起初是几声短促的、像是什么东西被撞倒的闷响,从隔壁或楼上楼下或周边传来。
接着,一声尖锐到变调的惨叫划破夜空,但仅仅持续了几秒,就像被一只无形的手猛地掐断,只剩下令人心悸的余韵和一种……湿漉漉的、令人反胃的咀嚼声。
声音渐渐多了起来,混杂成一片不详的背景音。
更多的尖叫,男女老少都有,充满了最原始的恐惧。玻璃被猛烈打碎的清脆炸响,此起彼伏。汽车、电动车警报器被触发,发出单调而刺耳的“滴滴”声,一辆,两辆,很快连成一片,像是垂死城市的凄厉哀鸣。

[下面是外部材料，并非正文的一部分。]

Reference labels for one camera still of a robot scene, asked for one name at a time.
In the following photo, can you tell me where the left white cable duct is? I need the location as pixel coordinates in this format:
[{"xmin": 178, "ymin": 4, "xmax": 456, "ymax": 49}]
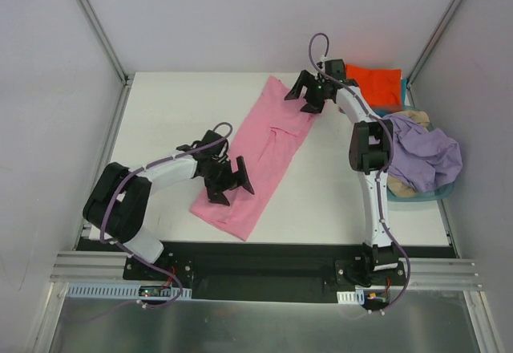
[{"xmin": 67, "ymin": 283, "xmax": 192, "ymax": 301}]

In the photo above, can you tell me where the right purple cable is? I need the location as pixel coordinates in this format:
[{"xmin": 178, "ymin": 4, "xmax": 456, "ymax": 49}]
[{"xmin": 309, "ymin": 33, "xmax": 414, "ymax": 320}]

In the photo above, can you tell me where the orange folded t shirt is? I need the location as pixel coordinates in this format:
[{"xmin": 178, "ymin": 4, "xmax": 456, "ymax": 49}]
[{"xmin": 346, "ymin": 64, "xmax": 402, "ymax": 107}]

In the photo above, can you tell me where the right aluminium frame post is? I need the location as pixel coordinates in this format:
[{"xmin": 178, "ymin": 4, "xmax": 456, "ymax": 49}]
[{"xmin": 406, "ymin": 0, "xmax": 465, "ymax": 88}]

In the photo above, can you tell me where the purple t shirt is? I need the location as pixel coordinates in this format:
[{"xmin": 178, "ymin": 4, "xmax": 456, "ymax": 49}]
[{"xmin": 385, "ymin": 113, "xmax": 463, "ymax": 193}]

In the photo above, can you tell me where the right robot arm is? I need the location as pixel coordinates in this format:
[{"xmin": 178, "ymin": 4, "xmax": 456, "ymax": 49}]
[{"xmin": 285, "ymin": 59, "xmax": 399, "ymax": 287}]

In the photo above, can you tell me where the front aluminium frame rail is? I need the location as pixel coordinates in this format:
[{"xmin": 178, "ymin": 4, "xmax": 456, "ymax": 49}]
[{"xmin": 50, "ymin": 251, "xmax": 484, "ymax": 291}]

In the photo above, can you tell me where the right white cable duct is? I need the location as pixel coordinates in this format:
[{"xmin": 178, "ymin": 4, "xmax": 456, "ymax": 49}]
[{"xmin": 337, "ymin": 290, "xmax": 365, "ymax": 306}]

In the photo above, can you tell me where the pink t shirt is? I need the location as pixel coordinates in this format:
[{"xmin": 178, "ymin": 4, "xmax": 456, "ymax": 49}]
[{"xmin": 190, "ymin": 76, "xmax": 316, "ymax": 241}]

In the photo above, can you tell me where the aluminium frame post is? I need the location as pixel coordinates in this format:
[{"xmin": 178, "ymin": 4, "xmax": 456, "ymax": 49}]
[
  {"xmin": 59, "ymin": 0, "xmax": 135, "ymax": 86},
  {"xmin": 406, "ymin": 0, "xmax": 465, "ymax": 88}
]

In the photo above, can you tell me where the teal plastic basket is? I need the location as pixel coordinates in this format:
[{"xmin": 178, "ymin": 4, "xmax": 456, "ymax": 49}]
[{"xmin": 373, "ymin": 105, "xmax": 455, "ymax": 203}]

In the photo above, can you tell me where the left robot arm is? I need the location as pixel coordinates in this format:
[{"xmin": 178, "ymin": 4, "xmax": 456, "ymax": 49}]
[{"xmin": 83, "ymin": 130, "xmax": 254, "ymax": 280}]

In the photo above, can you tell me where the left aluminium frame post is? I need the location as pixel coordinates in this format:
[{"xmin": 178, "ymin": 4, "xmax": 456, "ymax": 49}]
[{"xmin": 59, "ymin": 0, "xmax": 135, "ymax": 86}]

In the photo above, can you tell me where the white cable duct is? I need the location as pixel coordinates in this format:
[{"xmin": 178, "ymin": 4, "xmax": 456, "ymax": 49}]
[
  {"xmin": 67, "ymin": 283, "xmax": 192, "ymax": 301},
  {"xmin": 337, "ymin": 290, "xmax": 365, "ymax": 306}
]

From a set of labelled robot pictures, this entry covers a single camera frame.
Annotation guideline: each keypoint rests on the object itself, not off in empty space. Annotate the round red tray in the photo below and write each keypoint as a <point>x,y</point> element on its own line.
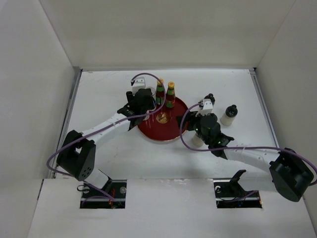
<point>163,125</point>

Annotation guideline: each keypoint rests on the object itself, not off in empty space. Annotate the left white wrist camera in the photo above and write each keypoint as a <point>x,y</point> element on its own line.
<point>137,84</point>

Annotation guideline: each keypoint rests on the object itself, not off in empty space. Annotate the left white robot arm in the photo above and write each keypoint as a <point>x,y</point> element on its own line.
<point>78,160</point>

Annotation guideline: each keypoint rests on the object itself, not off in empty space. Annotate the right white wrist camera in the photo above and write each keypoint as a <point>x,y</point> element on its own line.
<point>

还有奔跑的沉重脚步声,撞翻垃圾桶的哐当声,以及一种他无法形容的、低沉而密集的、仿佛无数人同时从喉咙深处发出的“嗬嗬”声,如同潮水般时近时远。
有重物从高处坠落的闷响,有房门被疯狂撞击的砰砰声,甚至,他依稀听到很近的地方——也许就在这栋楼的某个楼层——传来激烈的搏斗声、怒吼声,然后是一切归于沉寂,只剩下那种令人毛骨悚然的撕扯和吞咽声,持续了好一会儿。

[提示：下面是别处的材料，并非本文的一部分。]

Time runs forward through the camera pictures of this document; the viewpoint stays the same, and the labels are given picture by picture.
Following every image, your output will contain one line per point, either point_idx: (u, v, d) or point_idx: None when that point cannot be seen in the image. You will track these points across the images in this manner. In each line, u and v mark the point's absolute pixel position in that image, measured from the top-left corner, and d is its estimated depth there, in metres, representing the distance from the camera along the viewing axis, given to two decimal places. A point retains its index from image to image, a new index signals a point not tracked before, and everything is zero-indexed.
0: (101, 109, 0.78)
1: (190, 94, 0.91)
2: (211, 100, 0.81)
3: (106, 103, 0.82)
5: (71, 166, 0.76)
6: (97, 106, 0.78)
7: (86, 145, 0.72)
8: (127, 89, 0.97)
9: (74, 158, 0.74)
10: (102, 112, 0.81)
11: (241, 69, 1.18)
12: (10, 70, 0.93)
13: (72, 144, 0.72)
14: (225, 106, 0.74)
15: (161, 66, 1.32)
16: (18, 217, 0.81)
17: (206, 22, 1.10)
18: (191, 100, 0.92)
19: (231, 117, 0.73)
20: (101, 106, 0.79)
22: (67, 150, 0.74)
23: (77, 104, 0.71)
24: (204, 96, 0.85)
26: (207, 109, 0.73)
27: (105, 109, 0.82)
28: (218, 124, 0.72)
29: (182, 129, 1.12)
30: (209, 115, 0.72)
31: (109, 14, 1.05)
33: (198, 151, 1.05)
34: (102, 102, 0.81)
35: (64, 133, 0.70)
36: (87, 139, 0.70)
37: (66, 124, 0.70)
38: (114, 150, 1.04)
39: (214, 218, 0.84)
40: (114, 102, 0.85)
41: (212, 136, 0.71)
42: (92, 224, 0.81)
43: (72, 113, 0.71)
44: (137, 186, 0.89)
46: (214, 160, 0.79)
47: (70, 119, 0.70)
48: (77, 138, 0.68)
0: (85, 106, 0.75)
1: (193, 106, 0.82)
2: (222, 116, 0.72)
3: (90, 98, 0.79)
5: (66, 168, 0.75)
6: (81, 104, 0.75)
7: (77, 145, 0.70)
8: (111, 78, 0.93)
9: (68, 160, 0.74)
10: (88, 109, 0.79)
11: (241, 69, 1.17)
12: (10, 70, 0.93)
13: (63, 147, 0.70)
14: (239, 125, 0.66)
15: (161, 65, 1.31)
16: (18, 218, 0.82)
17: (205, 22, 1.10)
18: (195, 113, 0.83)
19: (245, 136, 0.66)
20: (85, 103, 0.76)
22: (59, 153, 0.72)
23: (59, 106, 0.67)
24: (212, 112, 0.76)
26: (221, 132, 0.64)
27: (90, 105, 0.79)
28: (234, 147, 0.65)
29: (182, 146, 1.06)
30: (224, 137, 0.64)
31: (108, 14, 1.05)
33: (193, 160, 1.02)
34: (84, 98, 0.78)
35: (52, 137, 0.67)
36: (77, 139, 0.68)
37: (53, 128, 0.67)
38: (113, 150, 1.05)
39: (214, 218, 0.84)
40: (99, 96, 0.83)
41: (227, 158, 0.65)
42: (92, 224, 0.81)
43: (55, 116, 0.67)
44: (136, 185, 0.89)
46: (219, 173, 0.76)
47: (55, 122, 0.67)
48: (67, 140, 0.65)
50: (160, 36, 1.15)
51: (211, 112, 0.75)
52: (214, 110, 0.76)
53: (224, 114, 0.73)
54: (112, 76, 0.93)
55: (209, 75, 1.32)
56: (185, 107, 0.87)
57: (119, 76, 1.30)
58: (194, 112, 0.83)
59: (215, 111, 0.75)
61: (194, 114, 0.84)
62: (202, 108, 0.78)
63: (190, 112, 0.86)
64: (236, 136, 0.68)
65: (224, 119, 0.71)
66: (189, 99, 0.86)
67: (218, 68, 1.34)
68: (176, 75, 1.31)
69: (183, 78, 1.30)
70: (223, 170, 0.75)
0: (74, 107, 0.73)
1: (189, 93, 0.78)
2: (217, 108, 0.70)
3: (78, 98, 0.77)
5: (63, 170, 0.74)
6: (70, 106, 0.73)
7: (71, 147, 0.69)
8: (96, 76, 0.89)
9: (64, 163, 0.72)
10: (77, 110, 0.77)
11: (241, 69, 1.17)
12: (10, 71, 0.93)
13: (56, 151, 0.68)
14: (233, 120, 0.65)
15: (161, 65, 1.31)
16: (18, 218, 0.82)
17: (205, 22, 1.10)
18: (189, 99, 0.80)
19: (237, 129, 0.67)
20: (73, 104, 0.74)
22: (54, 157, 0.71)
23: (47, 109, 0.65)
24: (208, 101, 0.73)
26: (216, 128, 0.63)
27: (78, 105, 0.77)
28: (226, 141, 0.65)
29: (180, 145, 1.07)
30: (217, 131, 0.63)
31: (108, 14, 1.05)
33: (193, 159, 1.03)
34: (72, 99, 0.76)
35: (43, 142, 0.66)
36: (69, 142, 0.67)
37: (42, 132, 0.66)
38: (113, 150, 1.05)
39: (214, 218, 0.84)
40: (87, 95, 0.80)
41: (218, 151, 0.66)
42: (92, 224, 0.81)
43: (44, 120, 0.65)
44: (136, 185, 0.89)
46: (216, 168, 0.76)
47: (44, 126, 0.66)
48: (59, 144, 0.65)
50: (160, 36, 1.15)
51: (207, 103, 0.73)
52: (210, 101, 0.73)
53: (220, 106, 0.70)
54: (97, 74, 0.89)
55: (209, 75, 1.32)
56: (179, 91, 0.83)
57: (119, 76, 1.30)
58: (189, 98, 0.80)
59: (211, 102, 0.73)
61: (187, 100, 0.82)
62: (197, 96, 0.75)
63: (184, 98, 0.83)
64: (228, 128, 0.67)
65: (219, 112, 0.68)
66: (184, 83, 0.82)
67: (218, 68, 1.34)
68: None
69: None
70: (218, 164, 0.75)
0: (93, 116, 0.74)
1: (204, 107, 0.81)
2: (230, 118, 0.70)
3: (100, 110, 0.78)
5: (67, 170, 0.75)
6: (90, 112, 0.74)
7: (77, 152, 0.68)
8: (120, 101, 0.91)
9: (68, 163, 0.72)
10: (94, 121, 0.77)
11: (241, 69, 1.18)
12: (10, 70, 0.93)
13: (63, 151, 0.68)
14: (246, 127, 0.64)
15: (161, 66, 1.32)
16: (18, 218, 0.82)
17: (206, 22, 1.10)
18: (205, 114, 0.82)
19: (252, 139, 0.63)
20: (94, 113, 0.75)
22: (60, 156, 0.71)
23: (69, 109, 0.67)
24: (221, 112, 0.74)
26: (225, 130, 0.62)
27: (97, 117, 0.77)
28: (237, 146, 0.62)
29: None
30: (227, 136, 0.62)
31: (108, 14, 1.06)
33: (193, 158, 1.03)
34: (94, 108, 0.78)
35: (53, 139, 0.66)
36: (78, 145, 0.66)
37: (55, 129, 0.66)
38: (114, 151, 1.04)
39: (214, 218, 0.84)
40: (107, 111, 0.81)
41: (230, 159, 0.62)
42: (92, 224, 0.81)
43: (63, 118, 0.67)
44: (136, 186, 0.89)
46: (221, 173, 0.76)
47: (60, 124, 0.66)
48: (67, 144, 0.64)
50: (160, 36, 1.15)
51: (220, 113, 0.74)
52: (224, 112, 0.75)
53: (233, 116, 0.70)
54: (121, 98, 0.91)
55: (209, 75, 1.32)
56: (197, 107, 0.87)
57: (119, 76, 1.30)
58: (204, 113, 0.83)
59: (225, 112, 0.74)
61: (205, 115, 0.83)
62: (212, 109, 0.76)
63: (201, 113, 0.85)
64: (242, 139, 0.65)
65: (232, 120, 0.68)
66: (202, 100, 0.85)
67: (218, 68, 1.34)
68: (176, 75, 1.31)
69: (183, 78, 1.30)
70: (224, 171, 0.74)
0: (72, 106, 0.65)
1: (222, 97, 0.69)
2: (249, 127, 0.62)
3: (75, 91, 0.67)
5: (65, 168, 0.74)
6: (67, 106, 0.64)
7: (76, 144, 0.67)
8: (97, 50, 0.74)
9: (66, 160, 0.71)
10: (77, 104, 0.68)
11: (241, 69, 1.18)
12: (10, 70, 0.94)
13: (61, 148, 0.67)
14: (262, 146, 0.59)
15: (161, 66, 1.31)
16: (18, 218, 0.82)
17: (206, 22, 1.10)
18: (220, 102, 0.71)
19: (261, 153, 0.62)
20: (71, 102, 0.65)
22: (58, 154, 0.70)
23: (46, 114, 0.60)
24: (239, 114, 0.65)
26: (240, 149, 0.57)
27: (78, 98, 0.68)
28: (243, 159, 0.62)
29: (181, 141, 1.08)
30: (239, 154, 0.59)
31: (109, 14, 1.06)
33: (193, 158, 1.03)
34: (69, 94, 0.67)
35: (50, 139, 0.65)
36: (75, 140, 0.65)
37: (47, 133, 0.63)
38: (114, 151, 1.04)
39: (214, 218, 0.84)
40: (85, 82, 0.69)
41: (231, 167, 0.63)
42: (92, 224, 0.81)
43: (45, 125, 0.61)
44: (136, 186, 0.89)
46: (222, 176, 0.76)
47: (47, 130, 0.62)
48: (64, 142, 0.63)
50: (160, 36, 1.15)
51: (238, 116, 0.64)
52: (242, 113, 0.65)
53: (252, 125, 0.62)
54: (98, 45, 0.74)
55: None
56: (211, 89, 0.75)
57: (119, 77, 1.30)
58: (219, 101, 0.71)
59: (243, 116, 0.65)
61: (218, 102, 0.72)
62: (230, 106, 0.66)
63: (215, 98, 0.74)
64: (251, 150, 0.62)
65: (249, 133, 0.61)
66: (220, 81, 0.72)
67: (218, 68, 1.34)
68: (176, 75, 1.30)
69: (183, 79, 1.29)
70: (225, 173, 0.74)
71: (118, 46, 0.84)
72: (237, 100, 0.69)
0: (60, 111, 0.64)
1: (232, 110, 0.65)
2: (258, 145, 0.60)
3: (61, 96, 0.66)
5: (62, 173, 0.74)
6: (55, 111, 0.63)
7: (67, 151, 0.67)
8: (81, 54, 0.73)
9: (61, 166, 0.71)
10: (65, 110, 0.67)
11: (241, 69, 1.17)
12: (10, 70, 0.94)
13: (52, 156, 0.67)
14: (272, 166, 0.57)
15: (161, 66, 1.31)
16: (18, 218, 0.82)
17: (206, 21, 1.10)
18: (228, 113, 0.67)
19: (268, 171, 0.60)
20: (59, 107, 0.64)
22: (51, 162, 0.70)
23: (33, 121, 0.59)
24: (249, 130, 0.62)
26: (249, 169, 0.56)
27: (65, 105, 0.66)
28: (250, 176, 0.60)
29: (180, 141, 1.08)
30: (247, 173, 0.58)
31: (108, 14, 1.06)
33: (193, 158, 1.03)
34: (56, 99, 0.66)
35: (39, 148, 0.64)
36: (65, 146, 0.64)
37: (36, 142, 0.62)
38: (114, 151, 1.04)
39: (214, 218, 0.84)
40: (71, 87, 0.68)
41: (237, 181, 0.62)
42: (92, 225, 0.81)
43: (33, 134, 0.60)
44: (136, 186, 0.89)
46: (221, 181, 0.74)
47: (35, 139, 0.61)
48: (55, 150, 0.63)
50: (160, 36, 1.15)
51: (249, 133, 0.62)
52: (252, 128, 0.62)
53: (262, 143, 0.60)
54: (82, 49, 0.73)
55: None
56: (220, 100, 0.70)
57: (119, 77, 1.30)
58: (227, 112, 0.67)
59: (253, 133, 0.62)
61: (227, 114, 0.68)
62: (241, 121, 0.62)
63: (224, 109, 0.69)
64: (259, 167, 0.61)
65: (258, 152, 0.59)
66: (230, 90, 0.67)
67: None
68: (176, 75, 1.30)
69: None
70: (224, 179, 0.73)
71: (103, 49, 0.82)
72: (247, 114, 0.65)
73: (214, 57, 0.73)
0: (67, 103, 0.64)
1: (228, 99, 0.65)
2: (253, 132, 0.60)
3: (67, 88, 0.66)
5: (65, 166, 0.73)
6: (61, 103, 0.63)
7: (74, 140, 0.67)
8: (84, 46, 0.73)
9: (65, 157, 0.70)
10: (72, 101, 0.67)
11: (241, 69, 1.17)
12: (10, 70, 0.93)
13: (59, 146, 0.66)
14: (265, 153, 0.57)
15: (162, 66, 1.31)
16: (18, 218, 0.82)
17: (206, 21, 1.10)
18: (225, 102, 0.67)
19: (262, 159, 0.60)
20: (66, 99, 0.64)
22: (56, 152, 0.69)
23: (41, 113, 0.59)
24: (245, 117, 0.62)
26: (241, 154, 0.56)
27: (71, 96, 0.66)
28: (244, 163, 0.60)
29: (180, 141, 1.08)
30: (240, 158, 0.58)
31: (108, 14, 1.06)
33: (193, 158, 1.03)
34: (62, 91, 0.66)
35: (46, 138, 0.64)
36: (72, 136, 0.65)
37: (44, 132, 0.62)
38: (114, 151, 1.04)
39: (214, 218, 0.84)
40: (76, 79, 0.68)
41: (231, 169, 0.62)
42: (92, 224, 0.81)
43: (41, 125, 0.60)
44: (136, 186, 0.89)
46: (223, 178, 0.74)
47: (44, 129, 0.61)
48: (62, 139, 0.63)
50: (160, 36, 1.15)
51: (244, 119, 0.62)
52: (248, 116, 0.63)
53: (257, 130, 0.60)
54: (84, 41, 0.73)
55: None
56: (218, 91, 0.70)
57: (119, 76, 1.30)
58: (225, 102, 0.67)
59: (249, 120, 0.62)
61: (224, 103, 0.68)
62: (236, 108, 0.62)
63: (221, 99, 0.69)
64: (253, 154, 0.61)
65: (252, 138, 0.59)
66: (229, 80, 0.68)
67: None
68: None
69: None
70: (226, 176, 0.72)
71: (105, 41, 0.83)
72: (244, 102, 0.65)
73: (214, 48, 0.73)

这些声音混杂着,黏连着,像浑浊的泥浆不断灌入他昏沉的意识。
它们与他高烧中的噩梦交织在一起:梦见父亲在无尽的黑暗中蹬着三轮车,车轮下不是路,而是堆积的尸骸;梦见段毅苍白带血的脸在对他无声地说着什么;梦见自己也被无数双翻白的眼睛和流淌着涎水的嘴包围,被撕扯,被啃食……

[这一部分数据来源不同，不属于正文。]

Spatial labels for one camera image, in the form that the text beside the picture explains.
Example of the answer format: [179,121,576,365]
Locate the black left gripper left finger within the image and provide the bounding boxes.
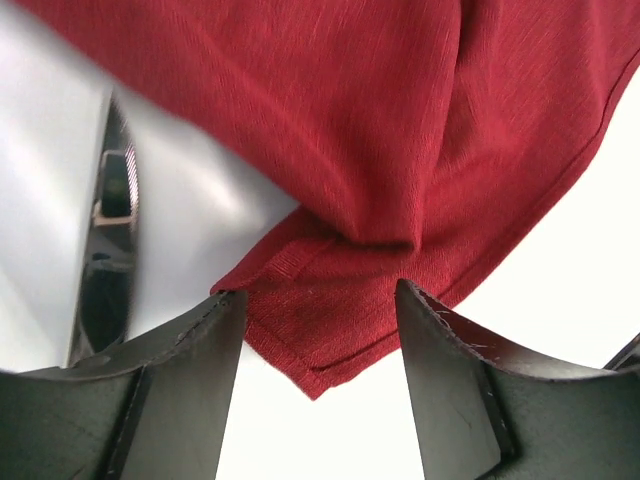
[1,292,247,479]

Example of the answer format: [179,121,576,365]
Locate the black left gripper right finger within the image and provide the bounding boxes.
[395,280,639,480]

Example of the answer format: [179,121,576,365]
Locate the red cloth napkin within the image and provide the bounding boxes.
[24,1,639,398]

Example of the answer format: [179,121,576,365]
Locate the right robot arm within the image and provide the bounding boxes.
[66,96,139,367]

最后闯入他感知的,是一阵极其猛烈、仿佛就在楼外街道上发生的撞击和爆炸声,以及随之而来的、更加鼎沸和狂乱的嘶吼与尖啸浪潮。
紧接着,另一种声音,像无数把冰锥,同时刺穿了这片混乱。
这声音太高,太尖,太整齐了。
没有起伏,没有间隔,从四面八方的空中,从比所有楼顶都高的地方,持续不断地压下来。那不是活物的声音,甚至不像机器——更像是一整块巨大的、冰冷的铁皮,在被看不见的巨力反复撕扯、刮擦,发出那种足以碾碎耳膜的、纯粹的、高频的哀鸣。
这股音浪盖过了一切,既熟悉又陌生。
这是每年的9。18都会响彻云霄、警醒后人的城市警报声。
然后,这压倒一切的嘶鸣,和他体内血液奔流的轰鸣,一起被拉远、扭曲,最终归于沉寂。
他彻底昏死过去,右手还无意识地搭在染血纱布包裹的左臂上,指节因用力过度而微微蜷曲。
在他身侧不远处,那个散落一地的鞋盒静静躺在墙角阴影里,盒盖翻开,里面那些曾被父亲视若生命的纸张凌乱地洒在周围,如同为这场刚刚结束的搏斗,铺了一层无声的、惨白的背景。